Learn to slow down, let go, experiment and play a little and just watch your creativity unfold!

Being creative isn’t all about making stuff and being good at it!
It’s way of seeing, feeling, listening, investigating and understanding the world.
Here follows 50 suggestions, exercises and projects to help you for a few hours once a week, unravel that ball of wool in your head you call ‘busy’, 'must' and ‘deadline’ and crochet it into that quirky Sunday jumper you may well love enough to want to wear on a weekday.

This is a personal account, with ideas and suggestions along the way of how to 'let go' of that critical bit of the brain and just see where it takes you. 

“Things are as they are. Looking out into it the universe at night, we make no comparisons between right and wrong stars, nor between well and badly arranged constellations.”
Alan Watts (Thinker and Interpreter of Zen Buddhism, 1915-1973)

“We should be mucking about all the time, because mucking about is enjoying life for its own sake, now, and not in preperation for an imaginary future.
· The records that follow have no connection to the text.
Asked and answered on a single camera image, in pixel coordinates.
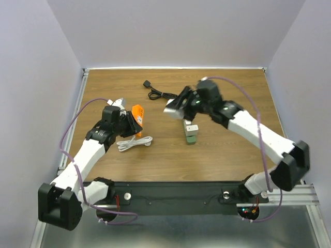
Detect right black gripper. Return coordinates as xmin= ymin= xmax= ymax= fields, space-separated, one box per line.
xmin=165 ymin=85 xmax=212 ymax=121

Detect orange power strip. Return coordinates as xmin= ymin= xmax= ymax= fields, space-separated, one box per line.
xmin=131 ymin=104 xmax=144 ymax=128

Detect white power cable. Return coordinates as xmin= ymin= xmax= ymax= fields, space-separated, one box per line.
xmin=116 ymin=136 xmax=154 ymax=152

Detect black power strip cable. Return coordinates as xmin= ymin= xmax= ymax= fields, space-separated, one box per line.
xmin=142 ymin=80 xmax=182 ymax=101

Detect green power strip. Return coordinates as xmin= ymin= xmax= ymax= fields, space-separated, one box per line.
xmin=183 ymin=119 xmax=199 ymax=145

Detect white cube adapter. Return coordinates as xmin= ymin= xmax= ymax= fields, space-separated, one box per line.
xmin=163 ymin=99 xmax=184 ymax=119

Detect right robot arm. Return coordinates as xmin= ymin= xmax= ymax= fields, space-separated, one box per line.
xmin=164 ymin=77 xmax=310 ymax=202

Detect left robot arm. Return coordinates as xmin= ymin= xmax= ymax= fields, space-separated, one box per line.
xmin=38 ymin=105 xmax=143 ymax=230

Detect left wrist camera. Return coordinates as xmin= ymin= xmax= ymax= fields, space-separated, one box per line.
xmin=107 ymin=98 xmax=126 ymax=110

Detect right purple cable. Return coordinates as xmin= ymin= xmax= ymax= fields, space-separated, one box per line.
xmin=206 ymin=76 xmax=283 ymax=223

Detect purple cable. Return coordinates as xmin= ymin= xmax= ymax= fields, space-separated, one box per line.
xmin=206 ymin=76 xmax=283 ymax=223
xmin=59 ymin=97 xmax=139 ymax=226

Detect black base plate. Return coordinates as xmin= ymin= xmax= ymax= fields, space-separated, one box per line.
xmin=96 ymin=181 xmax=268 ymax=216

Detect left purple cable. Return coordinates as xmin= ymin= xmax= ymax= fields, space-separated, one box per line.
xmin=59 ymin=97 xmax=139 ymax=226

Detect aluminium frame rail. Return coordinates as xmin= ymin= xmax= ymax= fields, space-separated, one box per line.
xmin=30 ymin=68 xmax=90 ymax=247
It's obvious that the mirth filled man, the cheerful soul, the childish adult is the one who has least to fear from life.”
Tom Hodgkinson (Author -The freedom manifesto)
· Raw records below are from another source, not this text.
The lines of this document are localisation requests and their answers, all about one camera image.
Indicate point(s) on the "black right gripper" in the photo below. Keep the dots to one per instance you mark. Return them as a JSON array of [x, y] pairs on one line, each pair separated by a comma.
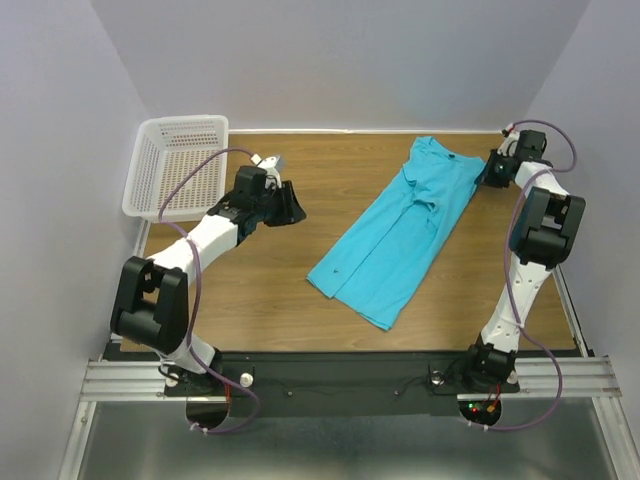
[[491, 172]]

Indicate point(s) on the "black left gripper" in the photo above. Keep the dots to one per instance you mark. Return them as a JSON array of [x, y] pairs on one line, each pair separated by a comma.
[[282, 205]]

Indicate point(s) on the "turquoise blue t shirt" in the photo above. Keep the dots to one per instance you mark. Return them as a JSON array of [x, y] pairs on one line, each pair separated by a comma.
[[378, 264]]

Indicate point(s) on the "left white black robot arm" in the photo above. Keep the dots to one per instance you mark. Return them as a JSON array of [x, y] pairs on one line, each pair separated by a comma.
[[158, 297]]

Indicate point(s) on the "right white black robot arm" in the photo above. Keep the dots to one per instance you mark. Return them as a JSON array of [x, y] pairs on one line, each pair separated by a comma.
[[541, 235]]

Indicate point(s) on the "white perforated plastic basket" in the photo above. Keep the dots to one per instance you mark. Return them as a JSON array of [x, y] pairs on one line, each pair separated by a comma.
[[166, 150]]

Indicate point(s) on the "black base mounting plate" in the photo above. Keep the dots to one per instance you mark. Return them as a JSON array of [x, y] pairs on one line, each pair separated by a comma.
[[341, 384]]

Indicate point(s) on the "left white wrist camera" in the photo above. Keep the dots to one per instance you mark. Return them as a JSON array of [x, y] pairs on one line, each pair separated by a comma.
[[273, 165]]

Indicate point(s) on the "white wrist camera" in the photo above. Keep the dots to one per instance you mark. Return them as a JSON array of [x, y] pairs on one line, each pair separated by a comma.
[[510, 140], [273, 165]]

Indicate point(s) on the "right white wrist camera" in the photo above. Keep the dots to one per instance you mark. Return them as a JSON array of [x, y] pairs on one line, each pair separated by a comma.
[[510, 140]]
“Sunday clears away the rust of the whole week”
Joseph Addison (English essayist, poet and Statesman 1672 -1719)

28 - make space

Meditation gives your mind the room to notice the intuitive and original moments that otherwise go unnoticed when we act from, well... habit.


I've noticed that when I do take the time to meditate regularly I, apart from other things become a lot less serious. 

When we see the humour in the everyday things around us, we naturally tune in to the absurd and unusual, and inevitably creativity will unfold. Light-Heartedness is an excellent frame of mind to keep the left brained critic from taking over and stifling creative thought.


Allowing the eyes to soft focus on a neutral surface and be aware of everything around it without focusing on any particular thing, you'll notice that your peripheral vision is increased and your sensitivity to what's there is really enhanced. 

Your mind slows down and your subconscious with it's natural creativity is given more space.